The report found that over the five years to 2000, the strongest performing firms have been those in the 11-25 partner category, where gross fees per principal (ignoring growth in solicitors and inflation) increased 44% to 308,000.

It was at the 26-plus partner firms, perhaps surprisingly, where growth was the slowest: 24% to 613,000.

A separate study of profitability contained in the report shows that 25% of sole practitioners earned less than 19,000 from operating their practices; however, sole practitioners in the top 25% earned more than 75,000.

Median profits for sole practitioners stood at 40,000, compared to 50,000 per equity partner at firms of two to four partners, 57,000 at firms of five to ten partners, 83,000 at firms of 11-25 partners, and 154,000 at firms of 26-80 partners.

The few firms larger than this were not surveyed.

Clearly, outside legal aid work at least, there is sufficient financial incentive to keep plenty of students aspiring to join the profession.

Still, it would appear that more people doing a law degree see it as the route to other fields, rather than a legal career.

Some 9,324 students graduated in law in 2000, a 9% rise in five years (52% of women received firsts or 2:1s, compared to 46.5% of men).

However, 3,599 of solicitors admitted last year had law degrees, 58% of the total.

A decade earlier, 65% of newly qualifieds had law degrees.

The percentage of solicitors without law degrees jumped from 10% to 21% in the same period.

The rest are made up of transfers from other countries and other branches of the legal profession.

Three-quarters (4,990) of the 6,596 students who sat the legal practice course examination last year passed.

How many resat and passed is not recorded, but firms will hope it is many, for there were 5,162 training contracts registered, a slight drop on the year before.

The average age of those who make it through to admission should also give hope to those who fear that mature students have problems entering the profession.

The typical young solicitor who has done a law degree, LPC and training contract without a break should qualify at around 24 years old.

Nonetheless, the average age of entrants to the profession (ignoring those transferring into it, who tend to be older) is 28.7.
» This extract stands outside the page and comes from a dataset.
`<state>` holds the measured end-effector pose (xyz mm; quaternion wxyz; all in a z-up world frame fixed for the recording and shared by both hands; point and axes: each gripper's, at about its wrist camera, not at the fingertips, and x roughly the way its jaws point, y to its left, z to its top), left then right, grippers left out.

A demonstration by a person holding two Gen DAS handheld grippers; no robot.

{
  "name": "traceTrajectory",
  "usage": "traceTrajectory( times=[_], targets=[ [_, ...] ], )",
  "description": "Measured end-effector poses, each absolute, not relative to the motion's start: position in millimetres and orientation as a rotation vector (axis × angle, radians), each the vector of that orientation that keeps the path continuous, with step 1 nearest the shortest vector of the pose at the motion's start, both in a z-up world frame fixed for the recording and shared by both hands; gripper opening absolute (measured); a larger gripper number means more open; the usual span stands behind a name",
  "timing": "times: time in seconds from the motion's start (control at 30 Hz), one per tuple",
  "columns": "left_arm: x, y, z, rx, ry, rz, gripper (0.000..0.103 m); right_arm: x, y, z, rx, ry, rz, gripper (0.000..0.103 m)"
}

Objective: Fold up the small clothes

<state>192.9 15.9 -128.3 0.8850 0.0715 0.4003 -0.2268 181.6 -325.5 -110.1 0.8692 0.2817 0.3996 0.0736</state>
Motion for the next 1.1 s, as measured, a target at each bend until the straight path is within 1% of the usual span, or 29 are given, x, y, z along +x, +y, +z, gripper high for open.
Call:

There is little sign in these figures that the profession's growth is slowing.

By 2055, if it continues to expand at around 50% a decade as it has since the 1970s, there will be a million solicitors.
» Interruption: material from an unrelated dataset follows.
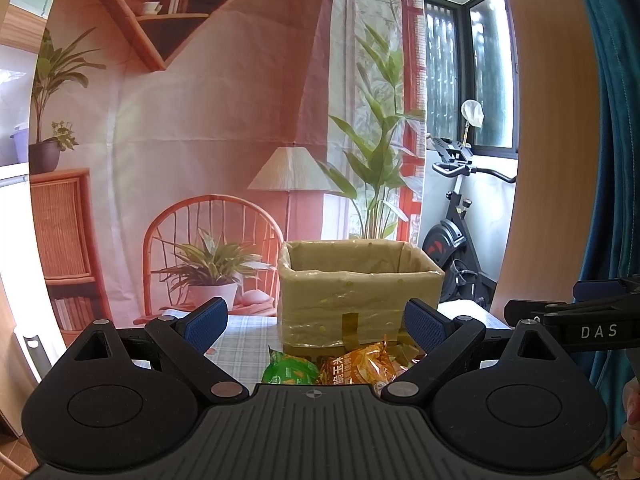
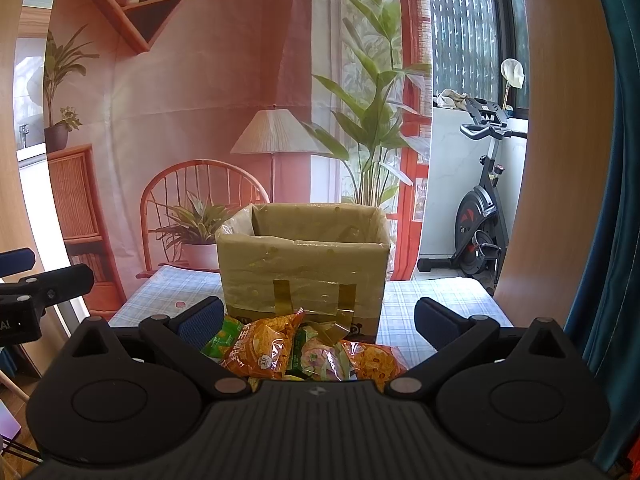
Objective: Organize snacks
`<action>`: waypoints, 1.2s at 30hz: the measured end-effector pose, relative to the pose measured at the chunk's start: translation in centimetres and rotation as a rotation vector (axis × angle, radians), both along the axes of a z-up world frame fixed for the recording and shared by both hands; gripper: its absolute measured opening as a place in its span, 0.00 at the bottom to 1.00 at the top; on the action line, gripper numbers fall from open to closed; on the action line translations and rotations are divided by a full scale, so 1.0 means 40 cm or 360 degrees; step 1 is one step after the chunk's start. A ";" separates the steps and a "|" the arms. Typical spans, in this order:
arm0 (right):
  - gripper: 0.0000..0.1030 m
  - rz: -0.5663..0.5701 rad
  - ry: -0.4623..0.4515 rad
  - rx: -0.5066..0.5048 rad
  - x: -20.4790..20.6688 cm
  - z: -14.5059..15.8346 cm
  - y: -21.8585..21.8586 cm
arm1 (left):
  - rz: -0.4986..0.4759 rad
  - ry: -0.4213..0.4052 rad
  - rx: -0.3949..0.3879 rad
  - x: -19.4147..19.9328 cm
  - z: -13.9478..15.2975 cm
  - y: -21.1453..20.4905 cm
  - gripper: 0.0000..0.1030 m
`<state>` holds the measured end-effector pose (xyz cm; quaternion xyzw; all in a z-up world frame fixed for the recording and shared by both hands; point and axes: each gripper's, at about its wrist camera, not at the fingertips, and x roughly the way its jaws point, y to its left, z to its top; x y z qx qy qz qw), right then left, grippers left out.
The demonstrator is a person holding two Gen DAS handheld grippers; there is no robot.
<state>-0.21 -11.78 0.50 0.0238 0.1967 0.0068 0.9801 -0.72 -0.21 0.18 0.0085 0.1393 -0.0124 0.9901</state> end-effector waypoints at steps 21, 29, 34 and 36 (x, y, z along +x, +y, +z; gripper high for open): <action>1.00 0.0005 0.0001 0.0000 -0.001 -0.004 0.001 | 0.0000 0.0005 -0.0014 0.001 0.001 0.006 0.94; 1.00 0.0006 0.0004 0.0006 0.002 -0.001 0.005 | 0.0006 0.0019 -0.0019 0.003 0.000 0.010 0.95; 1.00 0.0083 -0.0027 0.0069 0.006 -0.009 -0.001 | 0.0001 0.0054 -0.0054 0.012 -0.003 0.020 0.98; 1.00 0.0114 -0.0039 0.0093 0.019 -0.016 -0.010 | 0.0024 0.0062 -0.0046 0.020 -0.008 0.024 0.98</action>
But as these things go, the UK is not currently over-lawyered.

The statistical report says there was one private practice solicitor per 770 head of population as of July 2001, although regional variations put the ratio, at its thinnest, at 1:1,576 in the north-east.

But a study by the New Zealand Law Society in 1998 shows that, as competition goes, this is not too bad at all.

It found that the global lawyer/population ratio was 1:2,370, and the leading countries in the Commonwealth - Canada (1:462), New Zealand (1:504) and Australia (1:550) - all had more than England and Wales, which even lagged behind Scotland (1:588).

Even if barristers and legal executives were added, the England and Wales ratio would probably fall to only around 1:600.

And if international practice is your thing, there are places to hang your shingle that are clearly crying out for lawyers, such as Japan (1:1,319), South Africa (1:3,262) and France (a lawless or law-abiding jurisdiction, depending on your view, with a ratio of 1:4,200).

But before practitioners start writing angry letters to the Daily Mail to put the record straight, there is one salient fact for Londoners, at least, to bear in mind.

Back in 1998, the US - which by common consent has more lawyers than you can sensibly shake a stick at - had an average of one for every 274 lucky citizens.

London, as of 2001, had one solicitor for every 254 people.

Or put another way, about one for every packed tube carriage.